_DIRECTIONS FOR THIS TASK_
Look below for the line containing "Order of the" and the line containing "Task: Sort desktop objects"; repeat exactly those two lines and all lines between them, and nothing else.

_AVAILABLE DATA_
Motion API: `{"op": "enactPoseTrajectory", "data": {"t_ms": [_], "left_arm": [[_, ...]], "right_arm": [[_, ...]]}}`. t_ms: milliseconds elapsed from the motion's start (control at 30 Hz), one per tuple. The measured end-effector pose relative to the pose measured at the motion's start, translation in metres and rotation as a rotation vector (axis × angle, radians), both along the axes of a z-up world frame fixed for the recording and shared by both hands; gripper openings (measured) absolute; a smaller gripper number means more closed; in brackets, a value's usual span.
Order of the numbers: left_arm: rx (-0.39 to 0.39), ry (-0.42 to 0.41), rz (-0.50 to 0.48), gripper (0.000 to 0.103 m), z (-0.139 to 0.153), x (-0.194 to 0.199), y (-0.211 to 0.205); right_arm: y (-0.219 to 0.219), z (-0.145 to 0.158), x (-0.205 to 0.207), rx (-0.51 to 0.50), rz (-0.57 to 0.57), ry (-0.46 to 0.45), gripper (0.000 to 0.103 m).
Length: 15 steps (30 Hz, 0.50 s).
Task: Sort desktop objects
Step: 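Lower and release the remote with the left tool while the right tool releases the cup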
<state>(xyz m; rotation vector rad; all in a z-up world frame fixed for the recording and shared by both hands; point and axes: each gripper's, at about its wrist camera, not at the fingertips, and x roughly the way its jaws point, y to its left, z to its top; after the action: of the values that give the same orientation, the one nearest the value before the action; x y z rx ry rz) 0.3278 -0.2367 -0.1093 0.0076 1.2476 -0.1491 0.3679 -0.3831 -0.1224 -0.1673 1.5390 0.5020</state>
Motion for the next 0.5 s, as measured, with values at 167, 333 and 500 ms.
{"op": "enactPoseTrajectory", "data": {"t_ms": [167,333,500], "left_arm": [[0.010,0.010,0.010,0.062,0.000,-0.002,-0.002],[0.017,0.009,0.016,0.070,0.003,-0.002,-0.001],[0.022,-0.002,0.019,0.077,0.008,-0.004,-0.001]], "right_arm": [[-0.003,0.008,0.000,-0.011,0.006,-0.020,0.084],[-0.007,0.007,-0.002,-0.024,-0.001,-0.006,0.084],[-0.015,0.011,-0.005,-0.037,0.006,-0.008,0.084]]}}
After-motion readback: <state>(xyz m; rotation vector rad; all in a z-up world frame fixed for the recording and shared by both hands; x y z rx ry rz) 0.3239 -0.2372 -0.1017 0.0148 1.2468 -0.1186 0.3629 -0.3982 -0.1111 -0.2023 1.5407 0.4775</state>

_RESPONSE_
Order of the numbers: left_arm: rx (-0.39 to 0.39), ry (-0.42 to 0.41), rz (-0.50 to 0.48), gripper (0.000 to 0.103 m), z (-0.139 to 0.153), x (-0.194 to 0.199), y (-0.211 to 0.205); right_arm: y (-0.219 to 0.219), z (-0.145 to 0.158), x (-0.205 to 0.207), rx (-0.51 to 0.50), rz (-0.57 to 0.57), ry (-0.46 to 0.45), gripper (0.000 to 0.103 m).
Length: 15 steps (30 Hz, 0.50 s).
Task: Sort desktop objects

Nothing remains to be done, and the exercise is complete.